Worse still, it has been hard to train more, as the report states:
Additionally, [FBI Surveillance and Aviation Section] officials told us that they began training four additional UAS pilots in November 2014. We note, however, that FBI officials also told us that there have been times in the past where they have had multiple UAS pilots trained, but these pilots transferred, retired, or otherwise did not keep current on training.

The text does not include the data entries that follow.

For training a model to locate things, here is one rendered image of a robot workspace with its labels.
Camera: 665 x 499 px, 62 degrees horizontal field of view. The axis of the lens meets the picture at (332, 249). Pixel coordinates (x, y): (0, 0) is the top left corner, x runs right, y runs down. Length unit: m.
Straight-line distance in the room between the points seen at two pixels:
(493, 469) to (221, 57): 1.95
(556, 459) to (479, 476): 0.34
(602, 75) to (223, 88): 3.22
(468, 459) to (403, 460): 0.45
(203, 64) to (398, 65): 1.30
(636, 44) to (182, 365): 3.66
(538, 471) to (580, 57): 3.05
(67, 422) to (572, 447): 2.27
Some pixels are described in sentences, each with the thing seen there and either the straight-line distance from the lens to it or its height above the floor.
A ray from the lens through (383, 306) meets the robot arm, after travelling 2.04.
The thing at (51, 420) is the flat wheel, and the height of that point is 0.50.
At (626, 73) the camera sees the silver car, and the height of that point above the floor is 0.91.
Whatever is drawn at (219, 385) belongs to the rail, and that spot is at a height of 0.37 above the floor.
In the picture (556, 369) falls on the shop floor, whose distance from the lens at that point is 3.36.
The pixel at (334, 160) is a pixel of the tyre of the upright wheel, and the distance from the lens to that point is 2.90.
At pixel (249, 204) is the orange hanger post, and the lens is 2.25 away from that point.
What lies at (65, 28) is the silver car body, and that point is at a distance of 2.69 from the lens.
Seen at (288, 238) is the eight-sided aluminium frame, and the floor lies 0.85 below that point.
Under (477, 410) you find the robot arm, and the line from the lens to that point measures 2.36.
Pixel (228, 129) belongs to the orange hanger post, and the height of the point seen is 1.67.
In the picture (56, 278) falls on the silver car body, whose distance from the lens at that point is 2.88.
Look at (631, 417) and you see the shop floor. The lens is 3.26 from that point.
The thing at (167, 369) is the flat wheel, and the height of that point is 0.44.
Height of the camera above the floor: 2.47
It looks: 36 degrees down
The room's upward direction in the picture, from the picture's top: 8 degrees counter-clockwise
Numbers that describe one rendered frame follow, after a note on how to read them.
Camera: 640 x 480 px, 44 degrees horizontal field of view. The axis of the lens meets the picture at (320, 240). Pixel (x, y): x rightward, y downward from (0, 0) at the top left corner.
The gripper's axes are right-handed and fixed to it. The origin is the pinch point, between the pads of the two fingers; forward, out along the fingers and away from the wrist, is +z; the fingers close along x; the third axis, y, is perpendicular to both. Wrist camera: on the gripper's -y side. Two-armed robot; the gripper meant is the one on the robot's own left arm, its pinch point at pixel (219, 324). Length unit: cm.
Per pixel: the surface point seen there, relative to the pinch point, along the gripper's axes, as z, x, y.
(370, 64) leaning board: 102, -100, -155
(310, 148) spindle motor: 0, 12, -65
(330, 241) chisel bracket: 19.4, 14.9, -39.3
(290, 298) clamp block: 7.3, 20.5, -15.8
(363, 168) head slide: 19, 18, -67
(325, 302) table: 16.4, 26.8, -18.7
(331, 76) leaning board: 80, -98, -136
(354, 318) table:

The second largest agency within the DOJ to use drones was the Bureau of Alcohol, Tobacco and Firearms, which spent a total of $600,000 on six drones and related equipment, but they too were “unsuitable" for unspecified reasons.
As the DOJ OIG notes:
ATF officials reported that ATF never flew its UAS in support its operations because [Technical Operations Branch] testing and pilot training revealed a series of technological limitations with the UAS models it had acquired. In particular, ATF determined the real-time battery capability for one UAS model lasted for only about 20 minutes even though the manufacturer specified its flight time was 45 minutes. ATF determined that the other two models of UAS acquired also were unreliable or unsuitable for surveillance. One UAS program manager told us ATF found that one of its smaller UAS models, which cost nearly $90,000, was too difficult to use reliably in operations. Furthermore, the TOB discovered that a gas-powered UAS model, which cost approximately $315,000 and was specified to fly for up to 2 hours, was never operable due to multiple technical defects.
In June 2014, the Special Operations Division concluded that ATF’s UAS were unsuitable for operational use, suspended all ATF UAS-related activities, and reassigned all UAS staff until after DOJ issues and ATF reviews new UAS policy recommendations. In September 2014, the TOB transferred its six UAS vehicles and other related equipment purchased prior to June 2014 to the Naval Criminal Investigative Service at no cost.
Apparently just a week after the ATF gave up its six drones, it then went out and bought five more for $15,000. Then after realizing it needed a Certificate of Authorization from the Federal Aviation Administration in order to fly them, they were grounded.